Joan's determination to escape wasn't deterred by having been caught. After she was moved to another of the duke of Luxembourg's strongholds, the château of Beaurevoir,she performed one of the most rash and desperate acts of her rash career. She leaped from the window of the castle, a drop of sixty or seventy feet. She was knocked unconscious but sustained only bruises. This is another proof of Joan's incredible health, strength, and powers of recuperation. It could also be another instance of her youthful belief that she could take great risks and not be hurt by them.
Much was made of this leap in the trial that followed, for good reason. Most obviously, it could have been interpreted as a suicide attempt, a serious mortal sin, an automatic guarantee of the soul's damnation, an act that required the witness of the community in forbidding the suicide burial in consecrated ground.
In terms of heroic definition, or self-definition, the leap from the tower is at best an equivocal gesture. The straightforward chivalric hero would not try to escape in this way; he would endure, or he would be rescued, gallantly. Joan's leap is the stuff of peasant comedy: the miscalculation, the stunned rise from the ground. It is cartoonish rather than grand. You can almost see the stars around her head, the tweeting birds representing her concussion. There is something ignominious about her having to be helped up and carried back to the tower; there is something foolish in the image of her bandaged head, the fettered prisoner who might look as if she had just come from the dentist or a barroom brawl.

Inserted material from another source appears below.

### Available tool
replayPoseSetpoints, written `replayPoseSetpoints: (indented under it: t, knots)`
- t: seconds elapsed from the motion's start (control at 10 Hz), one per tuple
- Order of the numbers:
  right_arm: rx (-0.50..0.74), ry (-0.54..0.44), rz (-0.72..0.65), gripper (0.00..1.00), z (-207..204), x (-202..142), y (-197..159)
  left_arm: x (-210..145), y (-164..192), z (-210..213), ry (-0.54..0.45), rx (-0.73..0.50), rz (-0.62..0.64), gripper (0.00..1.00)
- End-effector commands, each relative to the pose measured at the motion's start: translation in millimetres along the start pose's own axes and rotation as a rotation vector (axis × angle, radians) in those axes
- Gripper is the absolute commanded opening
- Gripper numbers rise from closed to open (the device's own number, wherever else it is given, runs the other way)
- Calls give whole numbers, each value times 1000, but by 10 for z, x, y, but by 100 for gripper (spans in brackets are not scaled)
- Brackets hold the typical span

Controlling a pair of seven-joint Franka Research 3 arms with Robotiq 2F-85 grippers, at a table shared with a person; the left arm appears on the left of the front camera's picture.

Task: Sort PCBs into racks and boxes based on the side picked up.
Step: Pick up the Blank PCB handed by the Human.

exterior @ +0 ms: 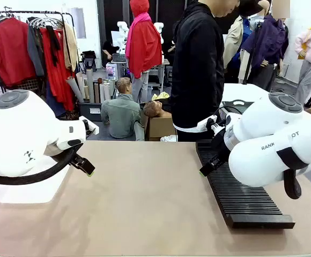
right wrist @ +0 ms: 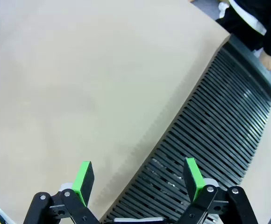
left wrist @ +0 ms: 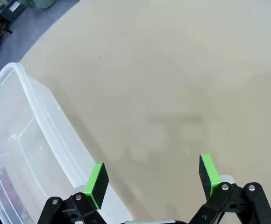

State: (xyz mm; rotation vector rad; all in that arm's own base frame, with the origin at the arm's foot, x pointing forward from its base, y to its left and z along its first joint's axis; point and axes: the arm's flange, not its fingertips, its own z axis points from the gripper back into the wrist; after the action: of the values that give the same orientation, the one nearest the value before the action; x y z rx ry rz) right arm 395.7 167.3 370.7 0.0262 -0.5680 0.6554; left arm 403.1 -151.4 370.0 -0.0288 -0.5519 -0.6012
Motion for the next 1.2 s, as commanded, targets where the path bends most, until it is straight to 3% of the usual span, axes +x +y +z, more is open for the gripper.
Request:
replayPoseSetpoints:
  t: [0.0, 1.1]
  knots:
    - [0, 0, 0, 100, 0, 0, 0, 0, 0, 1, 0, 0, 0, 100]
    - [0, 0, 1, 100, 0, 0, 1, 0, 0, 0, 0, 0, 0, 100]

Joan acknowledged that she did wrong in her leap, but she did it with her usual “That was then and this is now” matter-of-factness. The judges returned to it repeatedly during her trial, and of course they were right to. It was importantly connected to their dual task: determining her guilt and tarnishing her reputation. Part of her defense, or explanation (for she didn't really defend herself, admitting always that the jump was a mistake), was that she tried to escape because she was desperate to be at the side of the people of Compiègne, to protect them in their dangerous hour. “She had heard it said that the people of Compiègne, all up to the age of seven years, were to be put to fire and sword; and that she would rather die than live after such a destruction of good people. . . . She knew she had been sold to the English and she would rather die than be in the hands of the English.”
2
Thus, to her mind her leap was a chivalric act; she ignored the risk to herself in the service of aiding the weak who needed her.